Well, here's my fanfic. I was going to write about the Prof's leaving do, but I suck at writing, and it wasn't really going anywhere, so i decided to take a biblical story and go from there.
Title: The Wilderness
Author:
ginasketchRating: 15 (PG-13) for UN-PC religious humour and naughty words
Genre: Humour
Special Notes: being a woman who grew up raised with strict catholic doctrine, i can't help but be snarky about religion. If this offends you please don't read, but I doubt it will since you are all OHG fans. Also, it's very short, because I suck at writing fiction. Slate me if you wish.
Jesus sighed.
It wasn't all fun and games being the son of God. He hadn't eaten for 40 days and he felt like a very brittle twig. He supposed it was worth it. At least that's what his Dad had said. Parents were usually right weren't they?
He felt himself waning. He had barely moved for days from the location (near a large rock shading him from the harsh sun) because of severe dehydration and hunger. Oh well. Just a bit longer maybe...it would be over then.
"What ARE you doing?" snapped a voice from over on a rock.
Jesus jumped at the sound, wincing at the pain it caused.
"What?" he stammered, looking up at Satan, who had appeared on the rock filing his claws.

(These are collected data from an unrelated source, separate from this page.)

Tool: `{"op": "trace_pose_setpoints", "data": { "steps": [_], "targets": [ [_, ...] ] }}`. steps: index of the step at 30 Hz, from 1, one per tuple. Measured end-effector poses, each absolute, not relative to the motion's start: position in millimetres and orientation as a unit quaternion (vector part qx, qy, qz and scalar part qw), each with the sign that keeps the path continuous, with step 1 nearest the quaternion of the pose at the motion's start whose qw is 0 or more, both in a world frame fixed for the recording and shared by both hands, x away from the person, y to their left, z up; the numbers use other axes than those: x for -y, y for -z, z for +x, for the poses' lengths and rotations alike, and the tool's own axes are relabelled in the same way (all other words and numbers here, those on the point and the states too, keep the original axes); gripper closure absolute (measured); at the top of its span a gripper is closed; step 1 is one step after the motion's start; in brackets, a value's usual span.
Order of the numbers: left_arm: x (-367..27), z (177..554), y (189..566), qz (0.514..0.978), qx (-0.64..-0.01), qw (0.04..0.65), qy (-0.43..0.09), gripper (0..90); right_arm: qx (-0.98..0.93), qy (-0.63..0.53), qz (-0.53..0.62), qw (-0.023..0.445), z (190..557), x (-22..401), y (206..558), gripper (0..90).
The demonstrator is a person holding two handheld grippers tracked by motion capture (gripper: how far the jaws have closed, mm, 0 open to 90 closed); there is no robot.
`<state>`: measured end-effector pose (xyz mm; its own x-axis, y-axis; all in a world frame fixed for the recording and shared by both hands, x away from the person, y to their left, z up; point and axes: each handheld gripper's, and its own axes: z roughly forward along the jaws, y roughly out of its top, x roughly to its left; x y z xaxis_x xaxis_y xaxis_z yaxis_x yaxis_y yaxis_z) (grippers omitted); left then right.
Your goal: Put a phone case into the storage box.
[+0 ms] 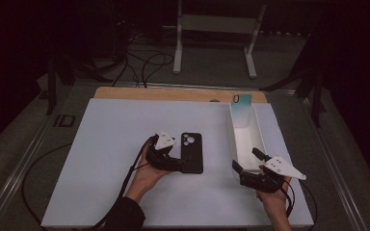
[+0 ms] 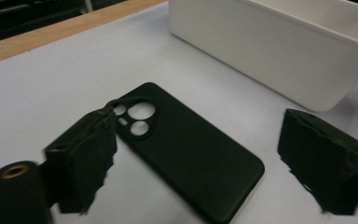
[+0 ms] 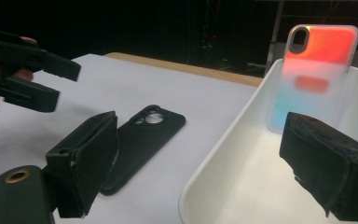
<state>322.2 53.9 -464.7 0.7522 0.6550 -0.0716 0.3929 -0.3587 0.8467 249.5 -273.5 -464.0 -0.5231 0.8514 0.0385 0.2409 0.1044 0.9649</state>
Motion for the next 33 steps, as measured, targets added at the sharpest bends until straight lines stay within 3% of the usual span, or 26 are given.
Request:
{"op": "trace_pose_setpoints", "data": {
  "steps": [14, 21, 33],
  "targets": [
    [-22.4, 335.6, 480.1, 0.826, -0.317, 0.454, -0.104, 61.6, -0.685, -0.54, 0.399, 0.284, 249.0, 275.4, 463.5, 11.5],
    [-4.0, 338.0, 488.7, 0.838, -0.306, 0.443, -0.089, 89.6, -0.685, -0.54, 0.399, 0.285, 249.0, 275.7, 463.6, 11.5],
    [34.4, 336.6, 507.1, 0.869, -0.288, 0.395, -0.071, 90.0, -0.685, -0.54, 0.396, 0.287, 248.3, 275.5, 463.1, 11.5]
  ]
}}
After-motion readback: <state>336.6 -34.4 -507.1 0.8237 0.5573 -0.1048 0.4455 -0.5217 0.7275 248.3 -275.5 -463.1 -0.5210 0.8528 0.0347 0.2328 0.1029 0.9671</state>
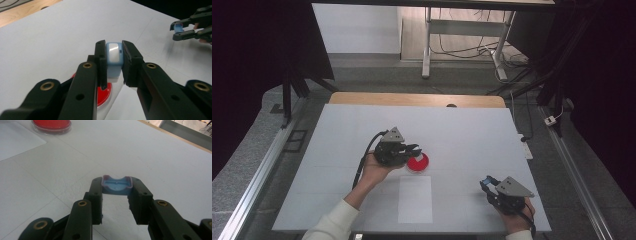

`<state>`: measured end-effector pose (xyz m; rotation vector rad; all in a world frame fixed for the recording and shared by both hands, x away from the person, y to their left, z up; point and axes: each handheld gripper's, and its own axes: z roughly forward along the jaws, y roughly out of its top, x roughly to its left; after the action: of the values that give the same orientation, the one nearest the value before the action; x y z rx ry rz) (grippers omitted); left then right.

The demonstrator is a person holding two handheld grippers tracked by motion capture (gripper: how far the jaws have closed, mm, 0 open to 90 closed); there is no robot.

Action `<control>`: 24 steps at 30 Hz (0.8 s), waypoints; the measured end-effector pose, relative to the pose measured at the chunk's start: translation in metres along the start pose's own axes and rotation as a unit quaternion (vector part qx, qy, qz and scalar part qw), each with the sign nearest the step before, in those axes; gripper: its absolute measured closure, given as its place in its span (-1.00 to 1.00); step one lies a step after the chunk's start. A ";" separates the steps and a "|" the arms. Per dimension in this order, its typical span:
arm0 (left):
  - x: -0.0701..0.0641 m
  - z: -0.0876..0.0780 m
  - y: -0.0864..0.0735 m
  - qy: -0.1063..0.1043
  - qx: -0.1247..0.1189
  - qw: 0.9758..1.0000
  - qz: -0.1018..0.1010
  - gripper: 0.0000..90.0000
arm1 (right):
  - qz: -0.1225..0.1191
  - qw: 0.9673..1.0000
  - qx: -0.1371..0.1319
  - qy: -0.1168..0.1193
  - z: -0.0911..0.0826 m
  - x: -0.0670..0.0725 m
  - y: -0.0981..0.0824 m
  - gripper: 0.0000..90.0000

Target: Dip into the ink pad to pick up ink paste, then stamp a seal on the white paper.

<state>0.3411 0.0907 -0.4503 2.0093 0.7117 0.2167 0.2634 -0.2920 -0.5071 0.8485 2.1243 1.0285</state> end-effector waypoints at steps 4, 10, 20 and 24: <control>-0.001 -0.005 0.002 -0.008 -0.005 1.000 0.000 0.68 | 0.001 1.000 -0.002 0.003 0.000 0.000 0.000 0.44; -0.002 -0.010 0.003 -0.017 -0.011 1.000 -0.002 0.68 | 0.000 1.000 -0.001 0.002 0.001 0.000 0.000 0.44; -0.007 -0.016 0.003 -0.018 -0.011 1.000 0.005 0.68 | 0.000 1.000 -0.001 0.002 0.000 0.000 0.000 0.44; -0.010 -0.020 0.004 -0.019 -0.013 1.000 0.009 0.68 | -0.001 1.000 -0.002 0.002 0.000 0.000 0.001 0.44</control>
<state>0.3257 0.0985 -0.4353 1.9897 0.6643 0.1969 0.2637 -0.2912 -0.5069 0.8418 2.1259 1.0335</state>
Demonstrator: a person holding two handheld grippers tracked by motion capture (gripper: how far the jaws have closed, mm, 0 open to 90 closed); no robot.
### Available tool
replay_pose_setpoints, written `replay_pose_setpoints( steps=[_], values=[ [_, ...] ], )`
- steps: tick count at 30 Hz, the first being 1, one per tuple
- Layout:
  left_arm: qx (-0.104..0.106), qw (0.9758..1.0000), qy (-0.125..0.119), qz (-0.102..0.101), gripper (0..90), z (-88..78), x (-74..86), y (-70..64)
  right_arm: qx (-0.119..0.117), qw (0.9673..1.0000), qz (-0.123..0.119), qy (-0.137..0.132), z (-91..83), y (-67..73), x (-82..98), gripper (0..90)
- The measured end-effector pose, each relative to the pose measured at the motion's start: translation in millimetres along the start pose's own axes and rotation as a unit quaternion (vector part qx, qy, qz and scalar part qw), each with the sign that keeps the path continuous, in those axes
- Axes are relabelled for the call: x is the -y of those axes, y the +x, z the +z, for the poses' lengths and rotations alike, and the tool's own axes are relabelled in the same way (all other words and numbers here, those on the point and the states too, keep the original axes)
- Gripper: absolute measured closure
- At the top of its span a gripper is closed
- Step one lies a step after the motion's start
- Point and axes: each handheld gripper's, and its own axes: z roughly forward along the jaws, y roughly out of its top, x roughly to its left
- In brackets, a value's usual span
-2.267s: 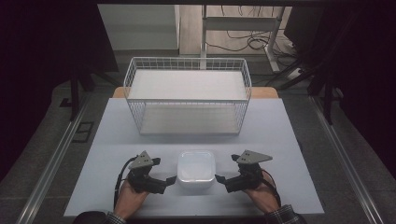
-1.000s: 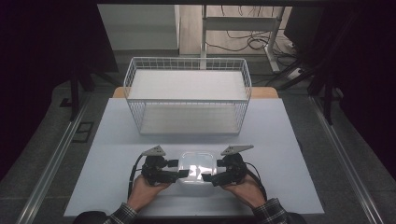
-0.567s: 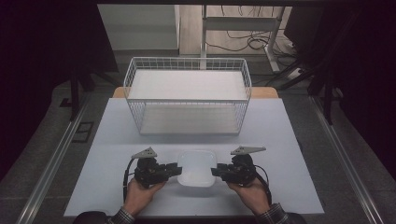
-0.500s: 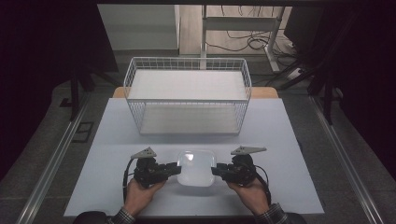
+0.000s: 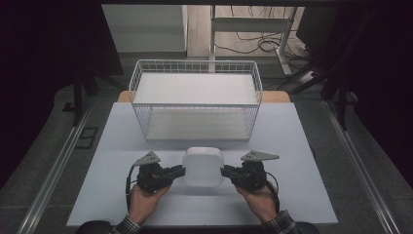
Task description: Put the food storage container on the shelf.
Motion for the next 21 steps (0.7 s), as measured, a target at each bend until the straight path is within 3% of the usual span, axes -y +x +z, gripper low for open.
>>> replay_pose_setpoints(
  steps=[4,12,21],
  values=[
    [-0.015,0.9998,0.001,0.011,78.7,0.6,-5.5,-0.8,0.004,1.0,-0.005,-0.002,3.7,-1.6,-3.4,78.1],
    [-0.024,0.9996,-0.003,0.012,78.8,2.8,-17.9,1.8,0.009,0.9999,-0.006,-0.01,7.2,-7.6,-13.9,78.0],
    [-0.037,0.9992,-0.016,0.009,78.8,3.2,-32.7,12.6,0.021,0.9994,-0.022,-0.014,18.3,-11.4,-37.5,77.4]
  ],
)
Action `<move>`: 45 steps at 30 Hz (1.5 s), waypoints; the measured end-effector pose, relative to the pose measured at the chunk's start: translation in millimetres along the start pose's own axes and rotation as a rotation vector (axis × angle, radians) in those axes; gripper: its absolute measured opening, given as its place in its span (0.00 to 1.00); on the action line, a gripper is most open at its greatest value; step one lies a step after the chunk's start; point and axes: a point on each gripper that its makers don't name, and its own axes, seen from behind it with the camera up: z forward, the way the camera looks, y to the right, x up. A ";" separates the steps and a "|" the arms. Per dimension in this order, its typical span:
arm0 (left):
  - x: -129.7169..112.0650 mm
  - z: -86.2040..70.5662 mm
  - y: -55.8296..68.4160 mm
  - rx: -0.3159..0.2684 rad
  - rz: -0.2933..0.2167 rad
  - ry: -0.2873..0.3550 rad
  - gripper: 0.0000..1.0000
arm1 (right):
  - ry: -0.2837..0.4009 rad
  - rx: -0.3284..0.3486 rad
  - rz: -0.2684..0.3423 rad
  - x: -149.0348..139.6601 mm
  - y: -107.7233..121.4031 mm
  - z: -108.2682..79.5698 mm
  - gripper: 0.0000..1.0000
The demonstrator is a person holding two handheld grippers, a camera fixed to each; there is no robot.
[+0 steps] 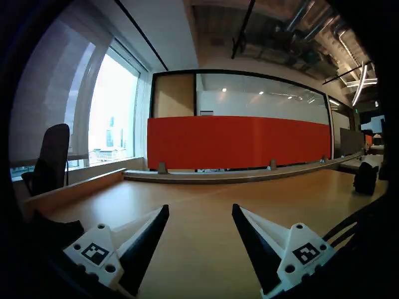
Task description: Fold towel
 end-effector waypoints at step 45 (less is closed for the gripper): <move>-0.4 0.8 1.9 0.000 0.000 0.000 0.96 | 0.044 -0.006 0.054 -102.2 33.7 11.4 0.94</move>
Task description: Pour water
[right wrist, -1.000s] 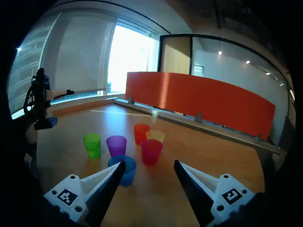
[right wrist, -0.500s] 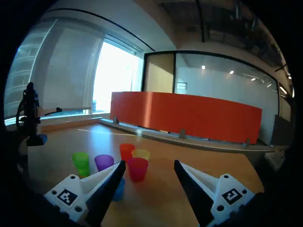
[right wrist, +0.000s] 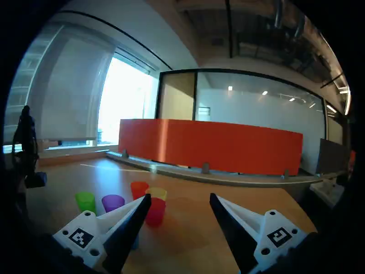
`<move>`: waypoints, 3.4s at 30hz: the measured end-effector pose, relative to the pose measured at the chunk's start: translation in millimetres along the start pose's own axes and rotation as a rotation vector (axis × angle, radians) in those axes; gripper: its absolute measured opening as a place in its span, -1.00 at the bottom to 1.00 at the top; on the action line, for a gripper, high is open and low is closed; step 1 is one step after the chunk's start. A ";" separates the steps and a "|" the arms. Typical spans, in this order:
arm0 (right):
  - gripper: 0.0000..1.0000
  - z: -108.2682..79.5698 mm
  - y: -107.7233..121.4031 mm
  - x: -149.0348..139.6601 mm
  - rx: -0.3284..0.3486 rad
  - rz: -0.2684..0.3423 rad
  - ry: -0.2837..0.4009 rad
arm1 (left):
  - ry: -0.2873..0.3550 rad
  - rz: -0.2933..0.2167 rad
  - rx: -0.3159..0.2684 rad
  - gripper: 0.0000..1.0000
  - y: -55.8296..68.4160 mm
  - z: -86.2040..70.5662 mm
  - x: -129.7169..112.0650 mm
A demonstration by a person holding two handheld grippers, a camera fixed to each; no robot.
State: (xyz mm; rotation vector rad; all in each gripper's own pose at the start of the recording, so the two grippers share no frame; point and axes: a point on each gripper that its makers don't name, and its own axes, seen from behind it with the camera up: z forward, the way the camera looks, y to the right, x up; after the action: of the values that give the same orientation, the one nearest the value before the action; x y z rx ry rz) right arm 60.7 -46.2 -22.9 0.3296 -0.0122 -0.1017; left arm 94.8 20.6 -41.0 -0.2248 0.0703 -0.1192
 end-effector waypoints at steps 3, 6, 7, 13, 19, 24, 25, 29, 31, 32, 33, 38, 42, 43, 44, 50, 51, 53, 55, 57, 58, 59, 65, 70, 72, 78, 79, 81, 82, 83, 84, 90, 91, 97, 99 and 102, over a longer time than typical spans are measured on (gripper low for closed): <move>0.99 1.3 4.8 1.7 -0.033 -0.008 0.009 | -0.003 0.051 0.056 0.90 -8.3 0.0 -5.1; 0.99 3.0 7.8 1.8 -0.063 -0.015 0.013 | -0.007 0.120 0.092 0.89 -11.9 -0.9 -9.3; 0.99 3.7 9.0 0.8 -0.075 -0.016 0.011 | -0.008 0.139 0.098 0.89 -11.6 -0.9 -10.9; 0.99 6.3 13.5 -4.3 -0.123 -0.021 0.001 | 0.004 0.172 0.133 0.89 -12.6 1.2 -15.1; 0.99 6.8 16.2 -3.5 -0.146 -0.008 -0.005 | 0.025 0.168 0.159 0.90 -17.7 3.9 -14.7; 0.99 6.7 21.2 -3.6 -0.168 0.014 -0.009 | 0.022 0.207 0.181 0.90 -20.5 5.5 -18.2; 0.99 6.3 22.0 -4.0 -0.171 0.018 -0.011 | 0.020 0.213 0.185 0.90 -20.6 6.0 -19.1; 0.99 5.1 26.1 -6.0 -0.186 0.028 -0.019 | 0.021 0.226 0.188 0.90 -19.0 8.4 -22.3; 0.99 4.5 28.8 -6.8 -0.195 0.031 -0.021 | 0.021 0.224 0.188 0.90 -18.7 10.2 -25.6; 0.99 4.2 30.2 -7.2 -0.199 0.032 -0.021 | 0.020 0.223 0.187 0.90 -18.7 11.1 -27.3; 0.99 4.0 31.0 -7.8 -0.201 0.035 -0.023 | 0.019 0.223 0.189 0.90 -19.1 11.8 -29.2; 0.99 3.4 33.9 -11.3 -0.208 0.049 -0.030 | 0.017 0.227 0.202 0.90 -21.8 13.9 -37.7; 0.99 3.5 37.3 -13.1 -0.217 0.055 -0.033 | 0.015 0.225 0.205 0.90 -22.0 16.5 -44.6; 0.99 3.6 38.0 -13.1 -0.219 0.056 -0.034 | 0.012 0.222 0.207 0.90 -22.4 17.0 -46.5; 0.99 3.6 38.6 -13.0 -0.221 0.057 -0.034 | 0.010 0.220 0.209 0.90 -22.7 17.4 -48.3; 0.99 3.1 39.6 -15.1 -0.225 0.058 -0.045 | -0.002 0.206 0.226 0.90 -29.8 18.9 -59.6; 0.99 3.0 39.8 -15.6 -0.226 0.059 -0.047 | -0.002 0.202 0.229 0.90 -30.6 18.8 -60.4; 0.99 2.7 40.2 -16.5 -0.228 0.060 -0.053 | -0.001 0.194 0.235 0.90 -32.1 18.6 -61.8; 0.99 2.7 40.5 -16.3 -0.229 0.063 -0.053 | 0.001 0.189 0.238 0.90 -33.1 19.0 -62.4; 0.99 2.7 40.5 -16.2 -0.230 0.066 -0.054 | 0.002 0.187 0.241 0.90 -34.2 19.3 -63.0; 0.99 2.7 40.4 -16.2 -0.229 0.068 -0.054 | 0.002 0.187 0.244 0.90 -35.0 19.4 -63.5; 0.99 2.6 40.2 -16.1 -0.229 0.069 -0.054 | 0.003 0.186 0.247 0.90 -35.8 19.5 -63.8; 0.99 3.0 40.7 -15.6 -0.229 0.065 -0.055 | -0.012 0.183 0.256 0.89 -39.6 19.1 -72.2; 0.99 2.7 41.1 -16.4 -0.229 0.066 -0.054 | -0.021 0.173 0.255 0.89 -40.3 20.1 -77.4; 0.99 2.4 41.3 -17.0 -0.229 0.067 -0.054 | -0.022 0.165 0.254 0.89 -40.5 20.7 -78.2; 0.99 1.2 42.8 -16.4 -0.234 0.068 -0.055 | -0.019 0.140 0.251 0.90 -40.8 21.6 -78.5; 0.99 0.9 42.9 -16.3 -0.233 0.069 -0.055 | -0.019 0.138 0.251 0.90 -41.1 21.6 -78.7; 0.99 0.5 43.0 -16.3 -0.232 0.070 -0.055 | -0.020 0.134 0.250 0.90 -41.6 21.8 -79.3; 0.99 0.1 43.0 -16.3 -0.232 0.071 -0.054 | -0.023 0.131 0.250 0.90 -41.9 21.9 -79.9; 0.99 -0.2 43.1 -16.3 -0.232 0.071 -0.053 | -0.025 0.129 0.250 0.90 -42.1 22.0 -80.4; 0.99 -0.4 43.1 -16.3 -0.232 0.071 -0.053 | -0.027 0.129 0.250 0.90 -42.2 22.3 -80.9; 0.99 -1.9 44.1 -17.3 -0.235 0.071 -0.054 | -0.040 0.126 0.248 0.89 -42.4 24.5 -84.4; 0.99 -2.3 44.5 -17.7 -0.235 0.072 -0.054 | -0.043 0.125 0.248 0.89 -42.6 24.7 -85.1; 0.99 -4.0 46.6 -18.6 -0.238 0.078 -0.053 | -0.062 0.121 0.245 0.90 -43.4 25.9 -88.8; 0.99 -4.4 46.9 -19.3 -0.237 0.080 -0.052 | -0.066 0.120 0.242 0.90 -43.3 26.3 -89.6; 0.99 -4.8 47.1 -20.6 -0.236 0.082 -0.052 | -0.066 0.120 0.237 0.90 -42.7 26.6 -89.8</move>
State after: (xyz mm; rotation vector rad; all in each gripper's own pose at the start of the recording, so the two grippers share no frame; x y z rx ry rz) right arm 44.9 1.8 -12.1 0.0904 -0.0647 -0.0297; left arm 3.4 -3.7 -0.4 0.0130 0.0034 -0.0004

"I said: what are you doing? You've been sitting here for days on end and gone nearly 2 months without nosh. What is the MATTER with you? Have you been reading one of those pro-anorexia sites or something? Your bones look like they're trying to escape your body."
"Well," said Jesus, recovering slightly. "There must be a good reason for me doing this. Father wouldn't send me here if it wasn't for some sort of greater good."
"Oh please" laughed Satan. "Since when has your Daddy ever done anything that wasn't for some sort of sick entertainment? Personally I feel he only created us because he wasn't bright enough to think up Lego."
Thunder rumbled in the sky. Satan balked.
He looked at Jesus, whose breathing was shallow.
"Anyway," he said, becoming more serious. "Why do you always listen to him? Half of what he says doesn't seem to make any sense. It just brings more suffering. For the love of...uh...someone, eat or drink something. Here." Satan gave him a piece of cactus-like plant he had broken off. The inside of it was filled with water.
“Um. I really shouldn’t.”
Satan rolled his eyes.
“Look. Grab onto my claw.”
Jesus did.
They ended up on top of a temple.
Below, in the market square, people were squabbling and fighting.
“Daddy could stop all this if he wanted to” said the devil. “He just likes to watch to see what will happen. He likes testing people, and that’s exactly what he’s doing with you. Rather cruel don’t you think? Having to live your entire life with desire and then being punished for it?”
“Bitter are we?”
Satan ignored him. Then he said, “Ooh I quite fancy a donut.”
Jesus’s stomach growled. “That was uncalled for.”
“Well, come on! You could conjure up a stack of donuts if you wanted to. And water. Dammit, man, at least conjure up some bread.”
“Man cannot live by bread alone.”
“Well I could rustle up some marmite, but I think you’ve been punished enough.”
“I meant God’s word is more important than bread.
“You’re taking this whole father/son bond thing way too seriously.”
“I trust him to know what’s best.”
“You’re a masochist. That’s what you are. If you and Popsy are in some sort of weird, kinky BDSM circle I don’t want to know about it.”
“You are nothing but a foul tongued serpent who wants to lead us astray.”
“Psssh. That’s the last time I be polite to you lot. It just gets thrown back in my face. Are you this rude to everyone who offers you food and drink?”
“You know nothing. God may be testing me, but it’s all part of his plan. Besides, I know this is a one time thing. It couldn’t possibly get any worse. He wouldn’t ever put me through more pain than this.”
“Whatever.”
“Get thee behind me Satan!”
“I told you…I want no part of your kinky little…”
A blinding flash startled them both. Out from the sky descended 3 beautiful angels with shimmering wings.
“The Lord is pleased,” said one of them. They took Jesus aside and nurtured him with celestial food and water.
"Begon, serpent!" one of them hissed at Satan. "How dare you add insult to injury by mocking the poor wretch."
“Sod you lot. You're mad, the lot of ya.” said Satan, walking off. He knew a good cous cous stand around the corner, and he suddenly felt very hungry.
Out of the corner of his eye he watched them ascend to heaven.